Par exemple, avec les agriculteurs ils se mettent d’accord sur le niveau d’utilisation des pesticides…

Oui, réglementer les engrais, ne pas utiliser de pesticides, généraliser les cuves à lisier ou récolter tous les déchets verts pour faire de l’humus, promouvoir des cultures moins polluantes ou planter des forêts…


Pensez-vous que la qualité de l’eau potable dépend aussi de la géologie locale ? Et quels pourraient être les critères appliqués ?

Oui bien sur qu’elle dépend de la géologie locale et du temps de séjour quand il s’agit d’eau potable d’origine souterraine, de la même façon que pour les eaux minérales….

En France cette origine souterraine représente 60 pourcents des volumes d’eau utilisés pour l’A.E.P. Les 40 autres pourcents sont des eaux de surface, de rivières, de barrages, de plans d’eaux qui sont obligatoirement traitées. Mais même dans le cas où l’eau potable d’origine souterraine est naturellement bonne à la source, elle doit être traitée pour être mise dans le réseau de distribution à titre préventif pour qu’en bout de ligne, elle reste saine d’un point de vue bactériologique.


Donc quels sont les critères géologiques ?

On a toutes les qualités d’eaux souterraines suivant qu’on a à faire à des terrains calcaires avec des eaux bicarbonatés calciques ou des terrains granitiques où on aura des eaux très peu minéralisées ou des sables…Tous les aquifères utilisés pour l’A.E.P ne sont cependant pas protégés de la pollution et leur qualité nécessite souvent un traitement chimique et une stérilisation .


Il faut donc étudier chaque cas.

Oui bien sur, ils sont étudiés notamment au niveau de la définition et la mise en place des périmètres de protection obligatoires pour chaque captage A.E.P. Ce sera alors l’objet d’ une déclaration d’utilité publique .


Et les eaux de sources sont uniquement souterraines ?

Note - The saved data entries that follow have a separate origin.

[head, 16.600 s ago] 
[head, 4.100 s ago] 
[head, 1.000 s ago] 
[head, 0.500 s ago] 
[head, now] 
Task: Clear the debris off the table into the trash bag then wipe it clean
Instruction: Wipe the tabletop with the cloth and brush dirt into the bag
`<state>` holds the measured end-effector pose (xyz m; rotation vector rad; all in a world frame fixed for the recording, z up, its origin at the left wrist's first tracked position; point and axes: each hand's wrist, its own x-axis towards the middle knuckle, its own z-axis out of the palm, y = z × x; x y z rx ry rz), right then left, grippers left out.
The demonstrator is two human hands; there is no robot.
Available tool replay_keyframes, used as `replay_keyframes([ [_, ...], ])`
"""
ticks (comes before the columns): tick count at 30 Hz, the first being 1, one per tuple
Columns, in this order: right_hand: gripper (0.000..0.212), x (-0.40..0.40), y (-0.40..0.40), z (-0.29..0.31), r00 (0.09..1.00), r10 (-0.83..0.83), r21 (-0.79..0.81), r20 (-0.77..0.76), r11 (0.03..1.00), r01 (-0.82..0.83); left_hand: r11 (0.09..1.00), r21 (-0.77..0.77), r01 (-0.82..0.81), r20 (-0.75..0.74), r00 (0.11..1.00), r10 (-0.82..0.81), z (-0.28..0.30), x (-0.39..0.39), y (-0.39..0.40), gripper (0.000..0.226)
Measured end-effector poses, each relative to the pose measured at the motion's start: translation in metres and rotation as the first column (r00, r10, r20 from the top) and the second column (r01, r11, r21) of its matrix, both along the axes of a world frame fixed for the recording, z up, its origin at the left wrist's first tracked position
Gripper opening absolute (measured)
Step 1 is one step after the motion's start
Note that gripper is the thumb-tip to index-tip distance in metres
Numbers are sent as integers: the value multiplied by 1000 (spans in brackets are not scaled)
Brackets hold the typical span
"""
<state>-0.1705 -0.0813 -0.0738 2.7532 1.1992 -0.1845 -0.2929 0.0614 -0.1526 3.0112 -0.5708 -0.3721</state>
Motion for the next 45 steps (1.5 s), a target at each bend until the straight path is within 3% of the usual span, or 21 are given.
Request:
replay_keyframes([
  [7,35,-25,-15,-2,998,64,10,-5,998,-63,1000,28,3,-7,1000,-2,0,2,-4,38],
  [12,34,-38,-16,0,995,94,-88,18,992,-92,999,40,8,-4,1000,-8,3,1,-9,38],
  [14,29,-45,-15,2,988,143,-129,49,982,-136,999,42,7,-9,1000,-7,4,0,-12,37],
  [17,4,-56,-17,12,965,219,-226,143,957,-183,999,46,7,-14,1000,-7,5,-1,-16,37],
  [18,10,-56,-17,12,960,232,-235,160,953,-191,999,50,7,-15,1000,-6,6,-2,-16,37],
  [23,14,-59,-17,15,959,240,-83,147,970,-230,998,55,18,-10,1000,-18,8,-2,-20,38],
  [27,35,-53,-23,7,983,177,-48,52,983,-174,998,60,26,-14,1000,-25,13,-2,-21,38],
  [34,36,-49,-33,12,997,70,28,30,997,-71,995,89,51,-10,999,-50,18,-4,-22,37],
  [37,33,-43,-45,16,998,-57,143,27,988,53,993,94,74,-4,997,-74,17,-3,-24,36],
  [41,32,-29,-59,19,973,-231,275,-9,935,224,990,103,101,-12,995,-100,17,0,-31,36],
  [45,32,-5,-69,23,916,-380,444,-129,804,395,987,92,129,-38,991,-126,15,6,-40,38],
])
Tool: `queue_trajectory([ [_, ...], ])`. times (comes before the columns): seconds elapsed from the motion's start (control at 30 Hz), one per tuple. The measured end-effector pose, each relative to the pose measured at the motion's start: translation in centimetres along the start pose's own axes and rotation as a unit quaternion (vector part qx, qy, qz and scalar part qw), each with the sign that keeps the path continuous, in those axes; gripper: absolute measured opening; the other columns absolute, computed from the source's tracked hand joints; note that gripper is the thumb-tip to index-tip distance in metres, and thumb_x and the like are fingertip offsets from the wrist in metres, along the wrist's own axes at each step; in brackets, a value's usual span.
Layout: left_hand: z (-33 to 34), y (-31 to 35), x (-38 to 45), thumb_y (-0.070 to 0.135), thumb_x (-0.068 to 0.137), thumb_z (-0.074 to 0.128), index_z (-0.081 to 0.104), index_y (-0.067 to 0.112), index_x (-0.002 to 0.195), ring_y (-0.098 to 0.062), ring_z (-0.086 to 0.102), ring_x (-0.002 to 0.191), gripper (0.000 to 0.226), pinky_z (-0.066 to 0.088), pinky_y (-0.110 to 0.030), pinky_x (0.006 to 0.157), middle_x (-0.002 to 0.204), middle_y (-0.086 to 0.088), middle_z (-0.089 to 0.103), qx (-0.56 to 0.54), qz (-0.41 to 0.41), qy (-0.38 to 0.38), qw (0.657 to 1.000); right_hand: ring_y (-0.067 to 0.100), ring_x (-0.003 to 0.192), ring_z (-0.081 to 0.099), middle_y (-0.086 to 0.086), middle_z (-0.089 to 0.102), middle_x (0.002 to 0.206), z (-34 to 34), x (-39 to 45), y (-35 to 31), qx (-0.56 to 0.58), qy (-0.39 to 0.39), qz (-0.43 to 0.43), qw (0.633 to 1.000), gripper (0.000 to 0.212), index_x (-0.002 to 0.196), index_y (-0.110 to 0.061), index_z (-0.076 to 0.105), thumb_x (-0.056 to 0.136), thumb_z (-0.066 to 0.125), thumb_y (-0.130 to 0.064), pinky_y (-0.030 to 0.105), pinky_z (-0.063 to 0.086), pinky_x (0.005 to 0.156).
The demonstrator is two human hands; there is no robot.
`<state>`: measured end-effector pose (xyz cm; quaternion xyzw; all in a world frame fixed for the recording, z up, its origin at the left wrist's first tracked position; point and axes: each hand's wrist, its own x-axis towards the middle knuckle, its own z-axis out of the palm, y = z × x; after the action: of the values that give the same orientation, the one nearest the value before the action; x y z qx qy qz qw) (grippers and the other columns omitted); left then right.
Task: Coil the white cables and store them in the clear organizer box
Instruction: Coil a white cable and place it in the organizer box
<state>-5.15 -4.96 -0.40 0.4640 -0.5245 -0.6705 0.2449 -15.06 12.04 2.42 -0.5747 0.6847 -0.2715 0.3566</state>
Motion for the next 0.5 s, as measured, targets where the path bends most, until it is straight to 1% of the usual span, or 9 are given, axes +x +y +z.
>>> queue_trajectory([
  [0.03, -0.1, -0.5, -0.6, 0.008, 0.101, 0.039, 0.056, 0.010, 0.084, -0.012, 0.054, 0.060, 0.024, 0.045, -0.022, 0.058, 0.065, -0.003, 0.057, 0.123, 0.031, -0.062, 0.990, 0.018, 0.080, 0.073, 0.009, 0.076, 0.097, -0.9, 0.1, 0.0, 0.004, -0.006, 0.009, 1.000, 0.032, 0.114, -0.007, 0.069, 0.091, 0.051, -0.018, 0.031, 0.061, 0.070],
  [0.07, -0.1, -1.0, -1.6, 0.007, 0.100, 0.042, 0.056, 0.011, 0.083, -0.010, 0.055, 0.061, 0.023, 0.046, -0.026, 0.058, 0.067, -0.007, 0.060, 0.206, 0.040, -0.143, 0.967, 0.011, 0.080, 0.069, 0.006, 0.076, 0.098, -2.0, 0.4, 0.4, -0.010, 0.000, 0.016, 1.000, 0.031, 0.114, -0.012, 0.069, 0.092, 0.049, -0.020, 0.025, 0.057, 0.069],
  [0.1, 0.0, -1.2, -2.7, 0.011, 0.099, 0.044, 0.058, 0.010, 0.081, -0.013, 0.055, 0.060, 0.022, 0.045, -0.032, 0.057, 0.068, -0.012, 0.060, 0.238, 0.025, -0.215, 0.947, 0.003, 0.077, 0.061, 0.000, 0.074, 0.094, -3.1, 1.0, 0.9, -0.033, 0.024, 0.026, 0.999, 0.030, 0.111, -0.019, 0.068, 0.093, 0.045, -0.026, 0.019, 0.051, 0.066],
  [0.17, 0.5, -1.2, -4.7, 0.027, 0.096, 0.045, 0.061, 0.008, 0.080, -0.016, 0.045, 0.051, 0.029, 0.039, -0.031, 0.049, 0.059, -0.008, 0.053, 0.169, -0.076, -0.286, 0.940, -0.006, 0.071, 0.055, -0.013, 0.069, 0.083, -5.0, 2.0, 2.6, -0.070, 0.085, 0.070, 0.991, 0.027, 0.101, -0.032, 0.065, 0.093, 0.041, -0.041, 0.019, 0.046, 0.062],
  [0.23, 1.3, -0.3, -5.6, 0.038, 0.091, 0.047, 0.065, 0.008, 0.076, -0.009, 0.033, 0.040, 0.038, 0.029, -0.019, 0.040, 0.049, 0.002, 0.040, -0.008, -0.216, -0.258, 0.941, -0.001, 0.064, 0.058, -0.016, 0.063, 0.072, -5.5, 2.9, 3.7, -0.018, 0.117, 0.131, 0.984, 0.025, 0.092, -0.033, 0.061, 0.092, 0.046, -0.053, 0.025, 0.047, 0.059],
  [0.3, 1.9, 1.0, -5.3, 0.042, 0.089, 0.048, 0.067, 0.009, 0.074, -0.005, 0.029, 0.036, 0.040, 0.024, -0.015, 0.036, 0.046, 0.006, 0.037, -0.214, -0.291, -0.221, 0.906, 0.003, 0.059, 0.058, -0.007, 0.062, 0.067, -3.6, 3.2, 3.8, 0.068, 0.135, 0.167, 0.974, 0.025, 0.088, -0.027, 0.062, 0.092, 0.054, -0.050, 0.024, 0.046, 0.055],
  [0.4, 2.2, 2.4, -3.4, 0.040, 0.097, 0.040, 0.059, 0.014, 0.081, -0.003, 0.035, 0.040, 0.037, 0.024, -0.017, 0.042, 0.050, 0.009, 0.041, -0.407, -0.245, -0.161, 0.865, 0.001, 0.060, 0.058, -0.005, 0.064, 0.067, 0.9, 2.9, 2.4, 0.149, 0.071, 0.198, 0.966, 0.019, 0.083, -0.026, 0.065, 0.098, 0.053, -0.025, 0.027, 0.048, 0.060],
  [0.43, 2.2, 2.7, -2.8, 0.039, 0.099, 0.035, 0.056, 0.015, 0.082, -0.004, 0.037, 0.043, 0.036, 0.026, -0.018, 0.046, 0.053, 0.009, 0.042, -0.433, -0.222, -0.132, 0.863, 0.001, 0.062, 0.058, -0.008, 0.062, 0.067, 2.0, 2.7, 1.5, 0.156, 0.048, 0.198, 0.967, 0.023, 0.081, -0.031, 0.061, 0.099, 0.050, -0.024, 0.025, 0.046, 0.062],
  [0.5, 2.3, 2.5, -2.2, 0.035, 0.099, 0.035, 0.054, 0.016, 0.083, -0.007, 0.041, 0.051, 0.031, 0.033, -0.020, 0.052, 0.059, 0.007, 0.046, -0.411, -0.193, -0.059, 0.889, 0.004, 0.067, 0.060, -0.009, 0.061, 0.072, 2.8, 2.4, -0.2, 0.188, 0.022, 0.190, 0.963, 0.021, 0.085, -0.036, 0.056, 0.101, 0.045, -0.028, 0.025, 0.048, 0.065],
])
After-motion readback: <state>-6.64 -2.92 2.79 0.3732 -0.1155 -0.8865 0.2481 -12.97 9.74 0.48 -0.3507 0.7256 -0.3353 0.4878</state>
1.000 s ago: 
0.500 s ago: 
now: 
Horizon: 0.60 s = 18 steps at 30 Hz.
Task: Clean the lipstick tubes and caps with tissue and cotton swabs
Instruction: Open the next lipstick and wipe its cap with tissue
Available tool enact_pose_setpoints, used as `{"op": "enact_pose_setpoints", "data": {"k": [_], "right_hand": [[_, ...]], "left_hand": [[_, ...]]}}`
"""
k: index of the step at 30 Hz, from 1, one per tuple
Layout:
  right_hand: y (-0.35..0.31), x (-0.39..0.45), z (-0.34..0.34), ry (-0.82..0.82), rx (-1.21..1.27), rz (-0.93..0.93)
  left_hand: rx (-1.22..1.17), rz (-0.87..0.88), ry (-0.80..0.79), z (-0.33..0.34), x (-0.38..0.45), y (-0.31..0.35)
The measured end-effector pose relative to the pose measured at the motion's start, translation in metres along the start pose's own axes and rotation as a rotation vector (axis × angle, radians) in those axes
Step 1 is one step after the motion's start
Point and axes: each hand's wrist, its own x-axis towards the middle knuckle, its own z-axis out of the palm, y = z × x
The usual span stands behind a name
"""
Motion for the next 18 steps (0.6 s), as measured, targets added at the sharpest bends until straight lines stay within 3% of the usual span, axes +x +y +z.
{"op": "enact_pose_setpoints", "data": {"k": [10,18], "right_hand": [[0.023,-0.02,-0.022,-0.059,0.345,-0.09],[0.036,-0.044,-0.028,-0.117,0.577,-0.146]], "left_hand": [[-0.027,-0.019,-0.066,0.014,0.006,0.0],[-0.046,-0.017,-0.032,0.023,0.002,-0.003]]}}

Les eaux de sources embouteillées sont uniquement d’origine souterraine. Ce sont aussi des eaux d’aquifères protégés de la pollution, naturellement potables et qui ne peuvent pas être traitées. Ce qui différencie les eaux minérales des eaux de source embouteillées , c’est d’une part la constance de la minéralisation exigée pour l’eau minérale et d’autre part ses propriétés favorables à la santé dont l’eau de source ne peut se prévaloir.